Health is a tricky thing. We are all human with the same basic construction, but the physical experience can be so different, body to body. Then there’s the weird things stress and emotions do to the body. I don’t know if I remember what it feels like to feel well, let alone good. And what might work to help you feel better might not work for me and vice versa.
I’ve been searching for better health for twenty years now. At the age of 38 I discovered I was pregnant. I thought: a. I had stomach or liver cancer (my stomach HURT and there was a reason for the liver), or b. I was having early menopause (I missed a monthly cycle – I was pretty regular). I read everything the local library had on stomach and liver cancer and early menopause before going to the doctor. I changed my research after the doctor visit and borrowed my sister’s “What to Expect When You’re Expecting”.
I developed gestational diabetes, and was determined to not get diabetes for real after the birth of my son. I’d always been challenged by controlling my weight, despite irregular attempts at exercise. During the pregnancy and after I learned about nutrition according to the American Heart Association and the American Diabetes Association and the party line of low-cal, no-fat food plans through a local wellness clinic and our community college. By following the recommended food plans, I continued to gradually gain weight.
Since my health has not improved – and the doctors I’ve seen blamed all my ailments on my body fat – I had to continue my research. Doctors could not explain it to me to my satisfaction. I just could not understand why fat could be blamed for every ache and pain I complained about. Fat causes muscles spasms? Fat causes ear aches? Fat causes week ankles? Since I was five? But I wasn’t fat then. Hmm. The medically recommended way of looking at disease was not working for me. Eating the way the doctor recommended didn’t work. Exercise didn’t work (I am not skilled at body moving).
I was aging, but suddenly my health was challenging me every day, with flu-like symptoms, migraines, digestive troubles, and chronic bronchitis when I was working so hard against them. A urinary tract infection sent me to the doctor for blood tests and she called me back with the “startling” news that I had hepatitis. I’ve told every doctor I’ve ever seen I had hepatitis three times when I was nineteen and twenty. Not one has believed me or bothered to write it in my medical records. Very professional. But my love of doctors is another post.
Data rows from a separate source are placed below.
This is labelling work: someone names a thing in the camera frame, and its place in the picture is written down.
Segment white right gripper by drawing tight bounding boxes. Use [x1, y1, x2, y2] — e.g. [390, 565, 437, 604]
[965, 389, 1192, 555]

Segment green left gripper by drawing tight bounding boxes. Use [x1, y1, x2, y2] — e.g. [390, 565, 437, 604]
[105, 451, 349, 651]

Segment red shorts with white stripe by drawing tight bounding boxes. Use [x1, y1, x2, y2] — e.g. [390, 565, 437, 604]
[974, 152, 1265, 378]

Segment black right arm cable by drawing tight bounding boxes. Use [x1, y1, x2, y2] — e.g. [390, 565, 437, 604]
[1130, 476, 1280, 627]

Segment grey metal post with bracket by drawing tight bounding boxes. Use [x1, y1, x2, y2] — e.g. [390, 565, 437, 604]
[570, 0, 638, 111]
Today my list of ill health includes: chronic hepatitis; chronic bronchitis; migraines; daily headaches and body pain, varicose veins; arthritis; burning tongue syndrome; nerve pain in my face; unexplained swollen glands and swelling under my right ear; random pain and hearing loss in both ears; sleep problems including a nightly sinus congestion on one side only; random muscle spasms in all muscle groups including my scalp, my hands, feet, and toes; and the roof of my mouth blisters and peels on a cyclic basis. I am also “pre-diabetic”.
In my case this means, I had numbers high enough for my doctor to tell me I had diabetes and high blood pressure. I took medicine for six months. I made enough changes in my life to bring all my numbers to an acceptable level. It also means to me with all the other stuff going on, that at any time, those numbers can go too high if I don’t do something to control it. What am I controlling? My hormone levels, my metabolism, what I eat, how I move. Not my fat. I kinda like my fat and you can’t control fat. But the changes have made some of the fat go away, made my doctor happy with my numbers, and got me off medicine. I don’t like medicine. And I kinda like the changes.
My research has revealed the travesty and poverty of food choices Americans have; the party line of wrong medicine; the lack of support the small farmer has to produce quality local foods; the poison in our water cycle, and processed foods and in our mouths in the form of silver-mercury amalgam fillings; and the unavailability of truly home-produced and value-added farm produce. When I complain, I like to suggest resolutions, so as I go on to my next posts I will be telling how I got here and what I suggest we do to “fix” our society.